Ce sont ensuite de nouveaux états de revenus, des états de fermiers, des tableaux de biens et des déclarations, envoyés par les municipalités aux directoires des districts, de septembre à décembre 1790. Ces directoires, aussitôt constitués, c'est-à-dire dès le mois de juillet, avaient dû se préoccuper de former l'état des biens nationaux vendables, et de reconnaître les revenus dont la gestion leur incombait désormais. Sans attendre les nouvelles déclarations réclamées au clergé, ni celles de ses fermiers, obéissant aux ordres de l'administration départementale, ils prièrent les municipalités de leur adresser toutes celles qu'elles avaient elles-mêmes reçues, en exécution du décret des 13-18 novembre 1789, et de dresser à nouveau l'état de tous les biens ecclésiastiques de leur territoire (1). Les municipalités répondirent avec plus ou moins de hâte et d'exactitude. Les districts leur avaient fait parvenir des imprimés, divisés en bandes horizontales, pour les bénéfices ou établissements, et en colonnes verticales, pour les diverses catégories de revenus; elles n'ont pas toujours su les remplir, et beaucoup même ne les ont pas utilisés. Leurs réponses sont parvenues sous les formes les plus diverses et offrent une valeur inégale. Certaines municipalités n'ont signalé que les immeubles, ou même ont donné simplement l'état des fermiers ecclésiastiques; d'autres se sont contentées d'envoyer la déclaration de leur recteur; beaucoup ont omis les biens des fabriques et des fondations qui en dépendent. Les contenances qu'elles indiquent ne sont jamais qu'approximatives, et leurs évaluations, quand elles ne confirment pas simplement celles du clergé, paraissent absolument arbitraires. Les mêmes remarques valent pour les premiers états, envoyés en mars et avril.
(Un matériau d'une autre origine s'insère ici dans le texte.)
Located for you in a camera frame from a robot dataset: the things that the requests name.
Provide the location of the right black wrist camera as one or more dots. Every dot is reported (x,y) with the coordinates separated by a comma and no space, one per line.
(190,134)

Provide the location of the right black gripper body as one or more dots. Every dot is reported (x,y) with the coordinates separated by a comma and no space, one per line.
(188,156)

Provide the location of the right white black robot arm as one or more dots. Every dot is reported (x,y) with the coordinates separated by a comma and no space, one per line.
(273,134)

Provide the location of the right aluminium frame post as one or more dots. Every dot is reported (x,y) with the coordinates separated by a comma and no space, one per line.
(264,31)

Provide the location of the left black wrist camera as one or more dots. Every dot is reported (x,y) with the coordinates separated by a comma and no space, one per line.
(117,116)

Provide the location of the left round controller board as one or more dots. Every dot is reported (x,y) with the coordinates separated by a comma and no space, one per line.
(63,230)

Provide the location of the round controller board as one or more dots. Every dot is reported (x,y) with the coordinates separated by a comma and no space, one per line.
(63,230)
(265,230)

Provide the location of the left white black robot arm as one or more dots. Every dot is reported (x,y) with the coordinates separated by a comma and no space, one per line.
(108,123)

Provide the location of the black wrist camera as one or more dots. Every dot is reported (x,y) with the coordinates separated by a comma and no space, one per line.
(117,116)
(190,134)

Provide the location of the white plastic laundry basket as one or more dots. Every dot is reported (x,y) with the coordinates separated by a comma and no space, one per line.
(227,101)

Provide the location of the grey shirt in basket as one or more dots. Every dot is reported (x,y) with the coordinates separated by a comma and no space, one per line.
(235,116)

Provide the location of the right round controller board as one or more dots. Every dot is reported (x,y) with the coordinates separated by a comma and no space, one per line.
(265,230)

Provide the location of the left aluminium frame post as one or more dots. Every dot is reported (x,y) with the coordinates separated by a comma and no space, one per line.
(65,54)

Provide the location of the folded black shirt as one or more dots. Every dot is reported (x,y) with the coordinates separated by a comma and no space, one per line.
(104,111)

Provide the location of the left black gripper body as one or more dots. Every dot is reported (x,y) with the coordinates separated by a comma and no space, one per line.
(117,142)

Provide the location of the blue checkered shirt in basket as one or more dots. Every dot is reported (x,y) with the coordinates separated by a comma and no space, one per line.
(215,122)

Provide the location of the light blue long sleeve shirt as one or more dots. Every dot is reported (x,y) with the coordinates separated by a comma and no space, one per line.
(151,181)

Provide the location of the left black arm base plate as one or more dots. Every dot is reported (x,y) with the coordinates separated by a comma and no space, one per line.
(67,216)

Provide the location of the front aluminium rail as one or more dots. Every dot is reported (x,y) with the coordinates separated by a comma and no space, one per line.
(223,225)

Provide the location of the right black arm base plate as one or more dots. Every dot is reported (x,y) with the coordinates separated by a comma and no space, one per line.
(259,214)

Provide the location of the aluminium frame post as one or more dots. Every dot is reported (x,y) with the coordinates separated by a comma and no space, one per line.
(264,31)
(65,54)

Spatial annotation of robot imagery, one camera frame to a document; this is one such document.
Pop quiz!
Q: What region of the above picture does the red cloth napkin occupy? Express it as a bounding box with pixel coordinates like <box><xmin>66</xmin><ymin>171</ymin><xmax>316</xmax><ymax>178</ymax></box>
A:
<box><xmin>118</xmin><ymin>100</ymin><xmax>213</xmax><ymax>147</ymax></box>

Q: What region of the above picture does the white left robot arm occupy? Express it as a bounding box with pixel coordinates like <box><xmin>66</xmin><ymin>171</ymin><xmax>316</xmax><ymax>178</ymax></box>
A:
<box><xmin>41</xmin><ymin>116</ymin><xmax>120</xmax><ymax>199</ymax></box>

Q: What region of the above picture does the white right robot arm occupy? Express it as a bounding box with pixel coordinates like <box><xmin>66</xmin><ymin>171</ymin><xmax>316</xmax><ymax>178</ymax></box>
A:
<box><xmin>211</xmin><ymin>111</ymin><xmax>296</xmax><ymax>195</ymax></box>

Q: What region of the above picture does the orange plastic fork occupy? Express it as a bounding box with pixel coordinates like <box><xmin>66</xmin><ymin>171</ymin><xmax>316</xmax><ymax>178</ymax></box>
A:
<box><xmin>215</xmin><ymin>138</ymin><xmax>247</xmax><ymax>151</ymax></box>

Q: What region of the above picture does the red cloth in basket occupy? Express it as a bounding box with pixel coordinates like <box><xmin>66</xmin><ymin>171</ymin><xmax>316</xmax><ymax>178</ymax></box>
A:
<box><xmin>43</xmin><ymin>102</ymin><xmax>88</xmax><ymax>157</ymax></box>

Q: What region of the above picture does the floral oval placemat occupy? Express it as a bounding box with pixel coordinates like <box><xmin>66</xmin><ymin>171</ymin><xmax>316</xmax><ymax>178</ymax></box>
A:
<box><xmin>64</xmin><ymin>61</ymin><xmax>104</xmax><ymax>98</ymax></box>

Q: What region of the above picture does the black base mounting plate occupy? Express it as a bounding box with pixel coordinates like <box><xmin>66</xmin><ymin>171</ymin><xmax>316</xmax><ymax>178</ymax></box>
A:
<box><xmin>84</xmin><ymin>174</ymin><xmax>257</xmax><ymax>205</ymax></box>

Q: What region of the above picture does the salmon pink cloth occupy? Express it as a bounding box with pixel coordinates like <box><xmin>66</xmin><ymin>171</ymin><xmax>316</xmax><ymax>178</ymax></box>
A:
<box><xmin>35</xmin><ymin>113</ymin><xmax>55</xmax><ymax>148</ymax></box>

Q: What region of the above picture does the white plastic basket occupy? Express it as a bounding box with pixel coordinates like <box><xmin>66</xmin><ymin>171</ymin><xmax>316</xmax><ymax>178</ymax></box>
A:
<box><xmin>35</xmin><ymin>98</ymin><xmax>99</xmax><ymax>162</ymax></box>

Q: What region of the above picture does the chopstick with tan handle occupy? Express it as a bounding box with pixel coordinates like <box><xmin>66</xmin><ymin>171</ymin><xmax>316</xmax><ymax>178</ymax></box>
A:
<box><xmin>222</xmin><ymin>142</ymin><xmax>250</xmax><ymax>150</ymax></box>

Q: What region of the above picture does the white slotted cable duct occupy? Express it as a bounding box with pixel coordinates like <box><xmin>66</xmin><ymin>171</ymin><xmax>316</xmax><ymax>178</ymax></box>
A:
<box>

Tels qu'ils sont, néanmoins, ces documents constituent un moyen de contrôle qu'on ne saurait négliger, et ils nous ont

(1) Voir les délibérations et la correspondance du département et des districts (Reg. de délib. des conseils généraux et des directoires; reg. de correspondance du district de Fougères. Août-décembre 1790. Arch. dép. d'I.-et-V., série L).